Prompt: Find the word "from" in the listing below, then return every line it appears in.

Recorded data:
....
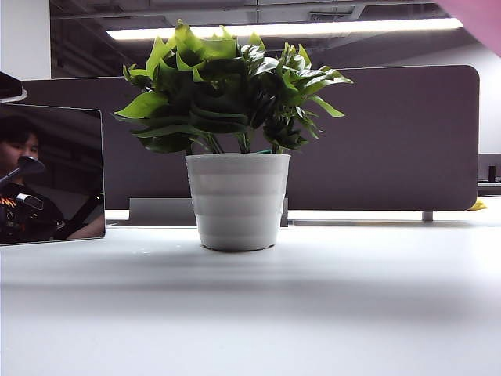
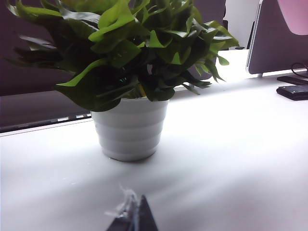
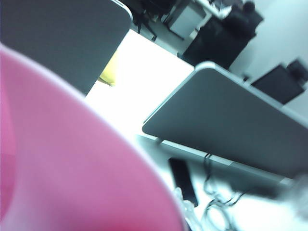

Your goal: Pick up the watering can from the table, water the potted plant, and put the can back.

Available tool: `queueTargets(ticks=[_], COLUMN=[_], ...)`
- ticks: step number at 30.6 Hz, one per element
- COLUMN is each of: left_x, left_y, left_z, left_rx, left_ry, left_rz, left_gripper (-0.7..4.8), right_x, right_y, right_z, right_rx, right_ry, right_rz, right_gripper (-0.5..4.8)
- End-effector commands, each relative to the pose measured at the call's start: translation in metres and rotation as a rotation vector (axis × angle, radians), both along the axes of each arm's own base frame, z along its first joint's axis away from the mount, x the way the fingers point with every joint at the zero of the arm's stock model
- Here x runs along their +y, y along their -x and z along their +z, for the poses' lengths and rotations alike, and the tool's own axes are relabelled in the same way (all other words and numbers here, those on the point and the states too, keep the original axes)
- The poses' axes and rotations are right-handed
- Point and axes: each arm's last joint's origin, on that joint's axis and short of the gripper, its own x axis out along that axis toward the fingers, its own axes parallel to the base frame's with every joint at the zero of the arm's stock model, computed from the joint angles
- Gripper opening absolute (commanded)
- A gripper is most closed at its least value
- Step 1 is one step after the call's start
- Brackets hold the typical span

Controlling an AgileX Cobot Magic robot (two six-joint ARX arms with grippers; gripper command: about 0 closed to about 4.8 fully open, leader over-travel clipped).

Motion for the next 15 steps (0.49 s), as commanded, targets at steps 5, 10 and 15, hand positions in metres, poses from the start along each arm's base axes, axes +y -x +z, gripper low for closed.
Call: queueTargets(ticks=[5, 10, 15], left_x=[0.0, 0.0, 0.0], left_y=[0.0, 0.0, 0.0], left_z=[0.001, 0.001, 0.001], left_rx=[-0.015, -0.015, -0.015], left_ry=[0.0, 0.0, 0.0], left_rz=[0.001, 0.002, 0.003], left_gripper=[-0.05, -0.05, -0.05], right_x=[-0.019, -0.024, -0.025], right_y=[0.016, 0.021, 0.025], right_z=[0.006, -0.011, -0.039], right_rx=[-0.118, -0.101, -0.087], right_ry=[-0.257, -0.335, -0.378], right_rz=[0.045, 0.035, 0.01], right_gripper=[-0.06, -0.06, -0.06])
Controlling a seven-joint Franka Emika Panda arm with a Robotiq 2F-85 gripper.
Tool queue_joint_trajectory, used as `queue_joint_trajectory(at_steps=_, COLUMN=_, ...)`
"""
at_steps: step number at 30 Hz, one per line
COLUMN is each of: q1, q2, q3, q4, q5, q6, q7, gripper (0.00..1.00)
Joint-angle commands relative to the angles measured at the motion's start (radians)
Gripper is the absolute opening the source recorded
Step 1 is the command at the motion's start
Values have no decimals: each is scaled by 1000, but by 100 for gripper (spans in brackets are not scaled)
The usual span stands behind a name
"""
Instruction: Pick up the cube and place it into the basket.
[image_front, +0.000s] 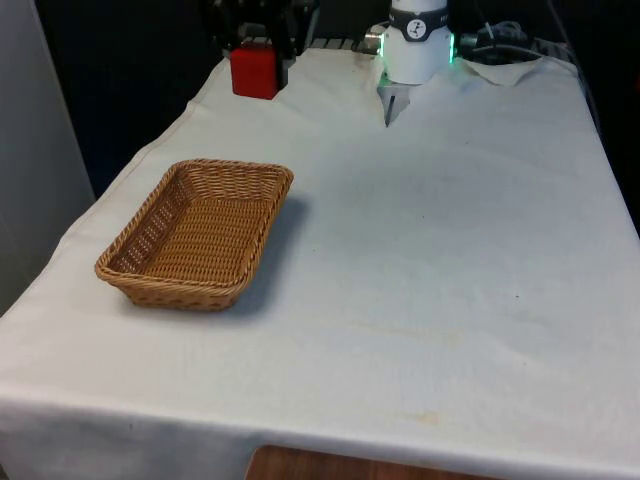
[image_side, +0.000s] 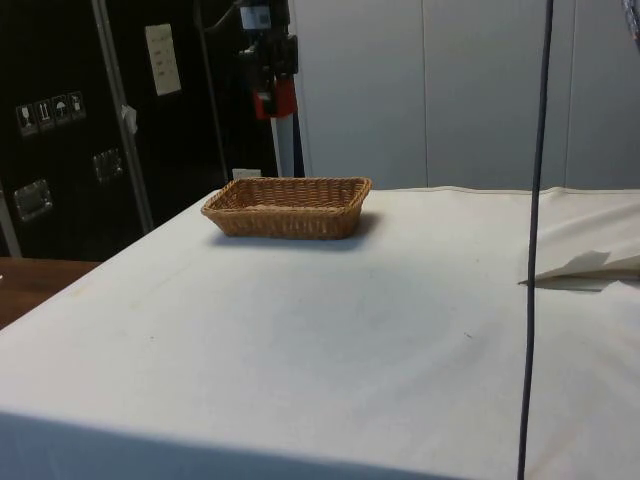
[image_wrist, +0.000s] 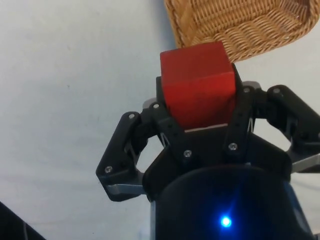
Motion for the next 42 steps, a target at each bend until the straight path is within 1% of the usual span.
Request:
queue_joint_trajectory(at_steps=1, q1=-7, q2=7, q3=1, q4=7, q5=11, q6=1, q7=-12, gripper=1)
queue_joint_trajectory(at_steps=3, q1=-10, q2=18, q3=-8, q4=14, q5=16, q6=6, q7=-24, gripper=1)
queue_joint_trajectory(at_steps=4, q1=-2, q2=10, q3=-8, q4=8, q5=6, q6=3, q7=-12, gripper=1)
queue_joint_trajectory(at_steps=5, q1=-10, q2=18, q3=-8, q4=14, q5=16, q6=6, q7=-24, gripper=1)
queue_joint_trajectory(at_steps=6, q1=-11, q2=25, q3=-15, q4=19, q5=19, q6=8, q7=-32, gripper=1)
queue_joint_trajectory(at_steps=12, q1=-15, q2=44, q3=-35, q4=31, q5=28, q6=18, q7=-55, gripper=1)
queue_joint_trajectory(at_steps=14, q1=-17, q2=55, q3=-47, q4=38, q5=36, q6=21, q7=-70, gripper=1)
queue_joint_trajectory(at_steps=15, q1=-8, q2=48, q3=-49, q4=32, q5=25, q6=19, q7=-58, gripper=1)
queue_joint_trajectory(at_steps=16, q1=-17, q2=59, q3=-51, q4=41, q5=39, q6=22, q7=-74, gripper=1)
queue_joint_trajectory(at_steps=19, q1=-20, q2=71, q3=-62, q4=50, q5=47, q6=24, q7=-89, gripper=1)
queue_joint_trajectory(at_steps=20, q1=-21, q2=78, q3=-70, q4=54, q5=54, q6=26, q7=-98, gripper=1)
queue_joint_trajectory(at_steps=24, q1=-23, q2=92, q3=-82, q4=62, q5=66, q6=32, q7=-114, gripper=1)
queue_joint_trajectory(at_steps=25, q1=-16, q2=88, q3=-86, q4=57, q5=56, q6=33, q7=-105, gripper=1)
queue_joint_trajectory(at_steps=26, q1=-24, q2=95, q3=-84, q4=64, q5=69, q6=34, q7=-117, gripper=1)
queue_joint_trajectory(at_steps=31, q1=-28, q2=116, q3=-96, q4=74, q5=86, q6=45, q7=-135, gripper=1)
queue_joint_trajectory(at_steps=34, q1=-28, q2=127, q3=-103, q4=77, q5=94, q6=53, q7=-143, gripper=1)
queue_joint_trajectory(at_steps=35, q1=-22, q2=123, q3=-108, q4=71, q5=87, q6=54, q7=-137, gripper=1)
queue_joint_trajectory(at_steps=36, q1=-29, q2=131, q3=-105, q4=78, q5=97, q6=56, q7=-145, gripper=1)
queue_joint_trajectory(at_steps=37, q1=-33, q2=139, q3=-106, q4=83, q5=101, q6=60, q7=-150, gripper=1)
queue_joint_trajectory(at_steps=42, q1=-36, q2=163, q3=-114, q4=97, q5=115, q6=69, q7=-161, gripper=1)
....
Answer space:
Your goal: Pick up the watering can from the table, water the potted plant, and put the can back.
- End-effector commands, each relative to the pose measured at the call's start: translation in metres and rotation as a rotation vector (axis × angle, radians), both along the axes of each arm's own base frame, z along its first joint's axis away from the mount, x the way the fingers point with every joint at the zero of the arm's stock model
- Point and axes: each arm's last joint's origin, on that joint's axis and short of the gripper, its own x axis out along that axis toward the fingers, its own axes parallel to the base frame's with every joint at the zero of the arm's stock model, computed from the joint angles
Motion for the next 15 steps (0.49 s), as commanded, targets at steps 5, 10 and 15, hand positions in metres, poses from the start along each arm's base axes, axes +y -x +z, gripper low for closed.

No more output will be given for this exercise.